I see. Thanks for confirming this issue, @blackary.

My actual situation is worse than the example because of the complexity of my own graphs. :frowning:

One thing I’ve tried is to group graphs under different tabs, but unfortunately Streamlit would draw the contents of the tabs even if they are not active. It would have helped if Streamlit would check and run only the code inside the active tab. (Codes to render tabs are clearly isolated in their “with” contexts, so I am hoping this is possible?)

Eventually though, one might still run into a situation where the complexity of the graphs on the same page would cause this lag issue to appear.
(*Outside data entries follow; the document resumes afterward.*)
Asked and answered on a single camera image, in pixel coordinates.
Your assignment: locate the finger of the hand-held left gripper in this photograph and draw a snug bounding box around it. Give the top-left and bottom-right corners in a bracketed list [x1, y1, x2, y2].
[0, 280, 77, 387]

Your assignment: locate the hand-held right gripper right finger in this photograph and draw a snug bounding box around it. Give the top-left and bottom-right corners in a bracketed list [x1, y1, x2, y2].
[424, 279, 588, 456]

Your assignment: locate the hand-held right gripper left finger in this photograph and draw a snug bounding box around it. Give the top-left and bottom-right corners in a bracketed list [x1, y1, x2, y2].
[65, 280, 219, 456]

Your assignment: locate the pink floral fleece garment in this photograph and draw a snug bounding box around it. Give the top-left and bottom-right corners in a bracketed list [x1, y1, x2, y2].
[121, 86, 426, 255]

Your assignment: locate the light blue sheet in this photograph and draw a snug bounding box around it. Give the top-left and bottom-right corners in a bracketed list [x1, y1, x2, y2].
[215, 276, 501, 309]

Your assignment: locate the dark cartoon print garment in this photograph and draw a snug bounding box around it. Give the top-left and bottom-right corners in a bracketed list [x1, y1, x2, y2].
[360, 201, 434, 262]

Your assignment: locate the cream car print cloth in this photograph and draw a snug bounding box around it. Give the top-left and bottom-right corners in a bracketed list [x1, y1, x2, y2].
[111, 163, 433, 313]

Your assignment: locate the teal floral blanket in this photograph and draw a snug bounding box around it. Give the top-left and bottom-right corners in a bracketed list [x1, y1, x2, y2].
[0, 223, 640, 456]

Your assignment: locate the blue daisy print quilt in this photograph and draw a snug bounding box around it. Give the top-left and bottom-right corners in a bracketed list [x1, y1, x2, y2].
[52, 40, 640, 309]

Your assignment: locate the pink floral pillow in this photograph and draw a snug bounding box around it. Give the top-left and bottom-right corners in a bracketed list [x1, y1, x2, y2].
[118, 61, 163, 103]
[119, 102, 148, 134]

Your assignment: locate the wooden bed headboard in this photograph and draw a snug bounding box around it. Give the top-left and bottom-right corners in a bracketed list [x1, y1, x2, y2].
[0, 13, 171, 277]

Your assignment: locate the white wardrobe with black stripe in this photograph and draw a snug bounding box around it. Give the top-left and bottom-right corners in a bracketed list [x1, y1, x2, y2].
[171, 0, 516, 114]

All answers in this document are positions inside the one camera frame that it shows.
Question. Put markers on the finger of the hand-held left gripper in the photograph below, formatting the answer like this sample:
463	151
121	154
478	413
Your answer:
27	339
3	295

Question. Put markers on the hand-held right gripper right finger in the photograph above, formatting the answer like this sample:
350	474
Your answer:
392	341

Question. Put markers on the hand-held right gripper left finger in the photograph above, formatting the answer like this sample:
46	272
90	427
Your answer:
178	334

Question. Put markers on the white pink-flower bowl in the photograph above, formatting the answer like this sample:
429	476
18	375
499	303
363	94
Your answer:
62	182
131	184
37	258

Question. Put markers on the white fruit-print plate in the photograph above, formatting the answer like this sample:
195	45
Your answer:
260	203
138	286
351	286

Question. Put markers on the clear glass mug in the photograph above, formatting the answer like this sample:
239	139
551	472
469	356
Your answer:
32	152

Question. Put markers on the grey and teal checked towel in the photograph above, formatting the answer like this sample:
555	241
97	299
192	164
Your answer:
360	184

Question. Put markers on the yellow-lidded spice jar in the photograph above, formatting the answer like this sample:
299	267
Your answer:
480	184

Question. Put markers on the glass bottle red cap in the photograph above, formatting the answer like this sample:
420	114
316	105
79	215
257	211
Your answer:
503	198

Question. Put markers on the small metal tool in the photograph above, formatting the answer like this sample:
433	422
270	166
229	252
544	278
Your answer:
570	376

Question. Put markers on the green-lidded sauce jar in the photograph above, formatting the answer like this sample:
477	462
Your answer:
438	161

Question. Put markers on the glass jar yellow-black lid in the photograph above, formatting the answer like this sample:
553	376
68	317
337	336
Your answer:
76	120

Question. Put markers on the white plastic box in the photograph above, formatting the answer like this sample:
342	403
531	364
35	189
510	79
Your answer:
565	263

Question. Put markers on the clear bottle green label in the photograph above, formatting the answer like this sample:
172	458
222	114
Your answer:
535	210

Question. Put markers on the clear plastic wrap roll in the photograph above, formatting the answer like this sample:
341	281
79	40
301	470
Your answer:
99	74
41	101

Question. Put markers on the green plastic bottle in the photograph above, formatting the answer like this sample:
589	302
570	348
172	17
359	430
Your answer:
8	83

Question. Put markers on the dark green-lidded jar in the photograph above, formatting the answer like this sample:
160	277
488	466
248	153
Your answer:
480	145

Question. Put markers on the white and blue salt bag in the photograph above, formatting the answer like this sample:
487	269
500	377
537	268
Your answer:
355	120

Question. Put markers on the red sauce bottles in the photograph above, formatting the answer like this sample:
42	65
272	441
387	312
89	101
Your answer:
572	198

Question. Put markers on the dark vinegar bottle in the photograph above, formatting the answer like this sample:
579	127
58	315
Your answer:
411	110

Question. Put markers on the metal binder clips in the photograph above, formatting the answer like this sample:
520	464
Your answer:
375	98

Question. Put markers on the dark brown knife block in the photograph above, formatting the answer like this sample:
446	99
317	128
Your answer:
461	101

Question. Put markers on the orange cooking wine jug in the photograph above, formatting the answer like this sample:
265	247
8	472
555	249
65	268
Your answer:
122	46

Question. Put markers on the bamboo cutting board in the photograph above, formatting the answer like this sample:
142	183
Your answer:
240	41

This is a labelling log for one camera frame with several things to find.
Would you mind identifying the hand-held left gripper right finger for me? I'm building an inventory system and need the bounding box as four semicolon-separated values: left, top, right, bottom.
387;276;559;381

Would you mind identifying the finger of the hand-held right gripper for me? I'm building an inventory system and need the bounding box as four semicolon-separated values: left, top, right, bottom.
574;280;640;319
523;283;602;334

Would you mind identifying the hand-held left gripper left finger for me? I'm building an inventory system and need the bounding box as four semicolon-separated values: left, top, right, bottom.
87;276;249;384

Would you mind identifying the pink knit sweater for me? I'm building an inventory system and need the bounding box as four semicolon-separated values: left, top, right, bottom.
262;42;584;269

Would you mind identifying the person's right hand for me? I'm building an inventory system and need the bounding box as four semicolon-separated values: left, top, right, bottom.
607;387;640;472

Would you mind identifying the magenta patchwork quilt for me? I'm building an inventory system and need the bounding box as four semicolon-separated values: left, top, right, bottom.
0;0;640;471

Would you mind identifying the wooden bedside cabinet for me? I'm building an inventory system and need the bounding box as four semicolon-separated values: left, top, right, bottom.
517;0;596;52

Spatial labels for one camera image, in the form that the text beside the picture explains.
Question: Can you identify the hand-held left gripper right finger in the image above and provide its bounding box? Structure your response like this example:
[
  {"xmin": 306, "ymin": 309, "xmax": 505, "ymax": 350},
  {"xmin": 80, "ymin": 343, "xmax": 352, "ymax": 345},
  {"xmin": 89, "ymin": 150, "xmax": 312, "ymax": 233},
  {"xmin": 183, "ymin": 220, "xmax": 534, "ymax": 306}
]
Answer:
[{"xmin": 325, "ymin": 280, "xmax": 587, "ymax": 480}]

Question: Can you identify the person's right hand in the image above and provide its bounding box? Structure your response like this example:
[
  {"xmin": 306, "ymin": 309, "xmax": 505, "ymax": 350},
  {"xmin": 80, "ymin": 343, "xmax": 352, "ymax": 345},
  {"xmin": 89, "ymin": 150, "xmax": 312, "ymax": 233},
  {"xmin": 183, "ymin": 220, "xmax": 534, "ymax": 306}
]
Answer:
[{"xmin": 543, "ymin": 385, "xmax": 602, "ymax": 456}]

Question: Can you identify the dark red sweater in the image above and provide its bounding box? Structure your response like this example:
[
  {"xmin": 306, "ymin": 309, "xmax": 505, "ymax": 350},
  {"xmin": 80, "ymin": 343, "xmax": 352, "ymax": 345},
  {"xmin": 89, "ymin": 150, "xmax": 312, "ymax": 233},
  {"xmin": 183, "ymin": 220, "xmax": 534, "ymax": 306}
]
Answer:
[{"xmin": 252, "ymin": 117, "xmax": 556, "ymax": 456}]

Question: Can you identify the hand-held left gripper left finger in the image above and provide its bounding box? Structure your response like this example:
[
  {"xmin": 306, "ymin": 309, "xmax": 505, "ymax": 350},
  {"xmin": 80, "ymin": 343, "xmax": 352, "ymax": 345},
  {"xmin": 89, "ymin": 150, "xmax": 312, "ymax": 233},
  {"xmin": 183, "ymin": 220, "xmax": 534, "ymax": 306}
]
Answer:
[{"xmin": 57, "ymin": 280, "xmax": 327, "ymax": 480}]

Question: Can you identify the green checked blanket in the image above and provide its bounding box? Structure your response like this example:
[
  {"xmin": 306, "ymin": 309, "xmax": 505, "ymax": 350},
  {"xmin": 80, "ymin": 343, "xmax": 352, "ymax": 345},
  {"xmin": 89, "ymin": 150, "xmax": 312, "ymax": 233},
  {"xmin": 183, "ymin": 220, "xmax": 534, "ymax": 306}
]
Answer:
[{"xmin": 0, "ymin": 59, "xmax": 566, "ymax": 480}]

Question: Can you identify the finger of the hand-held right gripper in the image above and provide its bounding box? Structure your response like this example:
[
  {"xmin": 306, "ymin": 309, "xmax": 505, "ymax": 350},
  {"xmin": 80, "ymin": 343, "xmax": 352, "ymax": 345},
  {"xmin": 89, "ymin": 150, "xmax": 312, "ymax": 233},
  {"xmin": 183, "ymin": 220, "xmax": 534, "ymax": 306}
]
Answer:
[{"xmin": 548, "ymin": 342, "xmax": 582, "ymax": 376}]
Honestly, I love Streamlit for its simplicity, but this limitation is giving me pause. It seems costly to redraw everything every time any input is changed, and at some point that cost will catch up to you.

You can use radio buttons or a selectbox instead of tabs, so that only the code related to the selected option will run. If you want radio buttons that look like tabs, or tabs that behave like radio buttons, you are not the first one. There are some components that might help with that (I didn’t use any of them so I don’t really know).

3 Likes

Thanks for the radio button suggestion, @Goyo. This will help performance, and with luck, it would be enough.

Wanted to upvote this. Having the same issue (just with two graphs, so nothing so tragic luckily). It seems like this is a somewhat blocking issue for some use cases. I imagine there isn’t a super easy dev fix, but it seems you could make headway if tabs rendered separately from each other.